Definitely a step forward rather than backwards. Going backwards are the doctors that say "once a cesarean always a cesarean."

Dara said...

You went forwards for sure. I am impressed, always, with your courage to stand up and be a leader for women, for healthy and responisible birth practices, and for trusting yourself despite familial and societal pressures not to.
Thank you for your book.

and it sounds like you have a very loving family!

chris said...

Tiny I liked your book. Your mother is a riot! Be patient with the poor woman! It is very hard to watch people you love in pain. I think, however, she could be very,very helpful to you in labor. I see many women in labor and usually their own mother is priceless in reassuring her and easing her pain.

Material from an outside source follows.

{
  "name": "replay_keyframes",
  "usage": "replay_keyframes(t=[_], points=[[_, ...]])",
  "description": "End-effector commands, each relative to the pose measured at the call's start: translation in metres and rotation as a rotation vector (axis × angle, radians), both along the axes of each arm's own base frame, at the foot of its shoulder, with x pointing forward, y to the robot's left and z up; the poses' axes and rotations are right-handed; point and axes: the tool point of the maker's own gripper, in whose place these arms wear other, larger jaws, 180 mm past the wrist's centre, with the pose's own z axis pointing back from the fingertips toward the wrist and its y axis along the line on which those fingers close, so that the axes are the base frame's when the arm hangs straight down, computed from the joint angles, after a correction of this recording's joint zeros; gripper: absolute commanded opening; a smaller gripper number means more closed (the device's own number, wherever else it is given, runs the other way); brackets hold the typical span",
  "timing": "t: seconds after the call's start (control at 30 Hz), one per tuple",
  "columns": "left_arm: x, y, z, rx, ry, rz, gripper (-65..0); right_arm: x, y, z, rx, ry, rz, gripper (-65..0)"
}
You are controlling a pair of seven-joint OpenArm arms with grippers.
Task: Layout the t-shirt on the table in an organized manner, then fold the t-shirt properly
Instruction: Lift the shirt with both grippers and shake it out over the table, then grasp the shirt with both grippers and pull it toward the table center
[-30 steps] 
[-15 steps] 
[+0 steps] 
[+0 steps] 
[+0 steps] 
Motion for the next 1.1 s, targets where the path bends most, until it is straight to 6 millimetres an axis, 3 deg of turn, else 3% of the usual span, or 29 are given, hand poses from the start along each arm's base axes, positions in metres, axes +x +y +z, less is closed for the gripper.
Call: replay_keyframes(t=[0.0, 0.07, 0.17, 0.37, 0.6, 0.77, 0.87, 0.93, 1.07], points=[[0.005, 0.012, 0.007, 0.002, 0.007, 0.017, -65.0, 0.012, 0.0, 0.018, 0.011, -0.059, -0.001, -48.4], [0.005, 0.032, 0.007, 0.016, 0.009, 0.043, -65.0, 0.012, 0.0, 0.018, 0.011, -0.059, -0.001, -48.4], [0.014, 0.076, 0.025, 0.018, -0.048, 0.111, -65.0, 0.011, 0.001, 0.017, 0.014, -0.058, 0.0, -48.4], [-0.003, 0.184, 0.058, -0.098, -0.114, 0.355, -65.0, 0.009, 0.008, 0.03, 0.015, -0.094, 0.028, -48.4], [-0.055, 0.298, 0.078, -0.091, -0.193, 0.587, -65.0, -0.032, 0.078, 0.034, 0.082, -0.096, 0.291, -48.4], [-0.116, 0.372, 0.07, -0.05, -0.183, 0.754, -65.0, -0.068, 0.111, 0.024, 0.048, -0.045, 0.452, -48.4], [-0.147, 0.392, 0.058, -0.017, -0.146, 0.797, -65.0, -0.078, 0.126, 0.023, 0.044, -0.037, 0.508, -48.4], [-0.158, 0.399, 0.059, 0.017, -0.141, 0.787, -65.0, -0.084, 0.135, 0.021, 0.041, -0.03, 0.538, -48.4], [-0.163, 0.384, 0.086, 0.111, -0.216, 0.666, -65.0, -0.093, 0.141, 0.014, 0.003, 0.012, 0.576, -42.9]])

Best Wishes with your birth.

Kristina said...

Once a labor and delivery nurse who is an advocate for natural birth called it a pendulum. The pendulum has been swinging towards medical for a very long time, and with many successes. But now the pendulum has swung too far, and it is starting to swing back. Backwards can be a good thing.

Holly R. said...

Perhaps a little of both.... backwards to a simpler time (I'm talking way back), and forward in a progressively educated awareness of having a responsible birth (does that make sense?).

hearnoevil said...

My grandmother was very supportive of my home-birth. She gave birth to all three of her children at home and she knew that I'd be more comfortable.

My mother-in-law, who offered to come stay with us to take care of my 2-year-old, was very skeptical and I was a bit nervous about having her in our space but she really did surprise me. She managed to stay in the guest room while I screamed my head off from back-labor for good 8 hours. I found out later that she was ironing everything in her suitcase (including her underwear) out of nervousness but I didn't hear a peep from her at any point.

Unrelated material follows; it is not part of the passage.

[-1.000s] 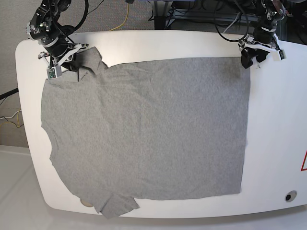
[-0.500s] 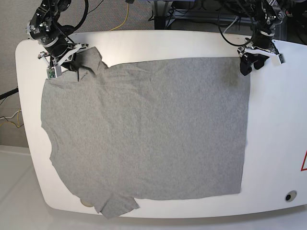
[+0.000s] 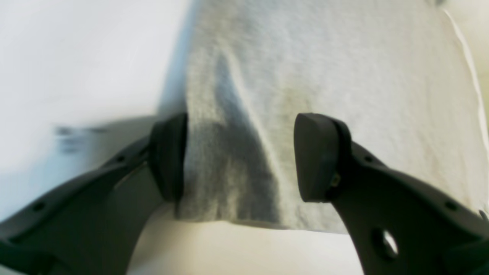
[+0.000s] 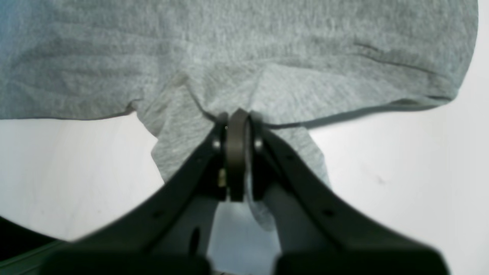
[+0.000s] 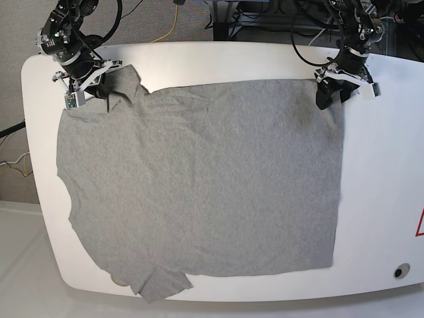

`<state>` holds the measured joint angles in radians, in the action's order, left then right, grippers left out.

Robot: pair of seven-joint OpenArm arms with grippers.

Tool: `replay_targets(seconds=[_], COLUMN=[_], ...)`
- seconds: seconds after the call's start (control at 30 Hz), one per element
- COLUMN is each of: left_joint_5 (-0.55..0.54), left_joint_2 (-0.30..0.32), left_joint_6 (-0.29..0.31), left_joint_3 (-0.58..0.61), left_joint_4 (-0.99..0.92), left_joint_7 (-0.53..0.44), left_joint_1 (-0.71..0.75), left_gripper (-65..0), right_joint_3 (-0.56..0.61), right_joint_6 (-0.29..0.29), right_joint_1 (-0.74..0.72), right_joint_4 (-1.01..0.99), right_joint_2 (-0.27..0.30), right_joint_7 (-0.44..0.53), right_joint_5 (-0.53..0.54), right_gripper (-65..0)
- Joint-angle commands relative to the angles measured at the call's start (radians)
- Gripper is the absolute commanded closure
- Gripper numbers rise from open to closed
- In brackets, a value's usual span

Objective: Fold the T-shirt properly
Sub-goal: 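Lower the left gripper and close it on the shirt edge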

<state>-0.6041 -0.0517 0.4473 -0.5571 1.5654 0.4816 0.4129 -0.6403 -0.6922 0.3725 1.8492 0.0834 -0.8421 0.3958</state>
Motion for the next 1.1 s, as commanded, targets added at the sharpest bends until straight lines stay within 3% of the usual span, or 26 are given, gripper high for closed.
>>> replay_targets(seconds=[0.0,0.4,0.7,1.07], left_joint_5=[0.045,0.049,0.049,0.049], left_joint_2=[-0.007,-0.053,-0.060,-0.058], left_joint_6=[-0.026,-0.026,-0.026,-0.026], left_joint_3=[0.004,0.004,0.016,0.013], left_joint_4=[-0.007,0.040,0.094,0.103], left_joint_7=[0.091,0.093,0.176,0.184], left_joint_1=[0.021,0.022,0.022,0.021], left_gripper=[-40.1,-40.1,-40.1,-40.1], right_joint_3=[-0.006,-0.006,-0.005,-0.005], right_joint_6=[-0.005,-0.005,-0.005,-0.005], right_joint_1=[0.001,0.000,-0.002,-0.003], right_joint_4=[0.013,0.013,0.013,0.013], right_joint_2=[0.013,0.013,0.013,0.013], right_joint_7=[0.020,0.020,0.020,0.020], right_joint_5=[0.013,0.013,0.013,0.013], right_gripper=[0.0,0.0,0.0,0.0])
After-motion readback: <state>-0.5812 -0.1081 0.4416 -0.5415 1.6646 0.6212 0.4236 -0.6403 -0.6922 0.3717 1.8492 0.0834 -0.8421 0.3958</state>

People who really cares about you has a way of surprising you, pleasantly.

Mama V said...

Yes! And that's a good thing! Sometimes we need to return to the simple stuff! :)

I think some of the reaction by people who don't exactly support (home)birthing comes from simply not being able to trust our bodies and the birth process. I think the system has convinced women that our bodies don't really know how to do this.

Pretty said...
This comment has been removed by a blog administrator.
wow gold kaufen said...
This comment has been removed by a blog administrator.
buy Aion Kinah said...
This comment has been removed by a blog administrator.
Meredith said...

I think it's progress when an adult woman takes responsibility for making her own decisions about her body after educating herself about her choices. If she's really well educated about the topic and chooses something others, who've done less research, find odd, it's progress when they defer to her judgment as an intelligent adult. (BTW, for my HB, (not a HBAC, tho) my family mostly did this-- they deferred, saying, look, you know much more about this than we do (I'm a CCE) and you've always made good, responsible decisions which we haven't always understood at first -- but it was easiest for everyone if we didn't discuss it a lot till it was over. With my husband's family, they thought I was weird, but I have an awesome stink eye, so they didn't say anything. :-)

Melinda M. said...

I don't think you were moving backwards at all. Being ignorant and not open minded to more birthing options for mother and baby is moving backwards.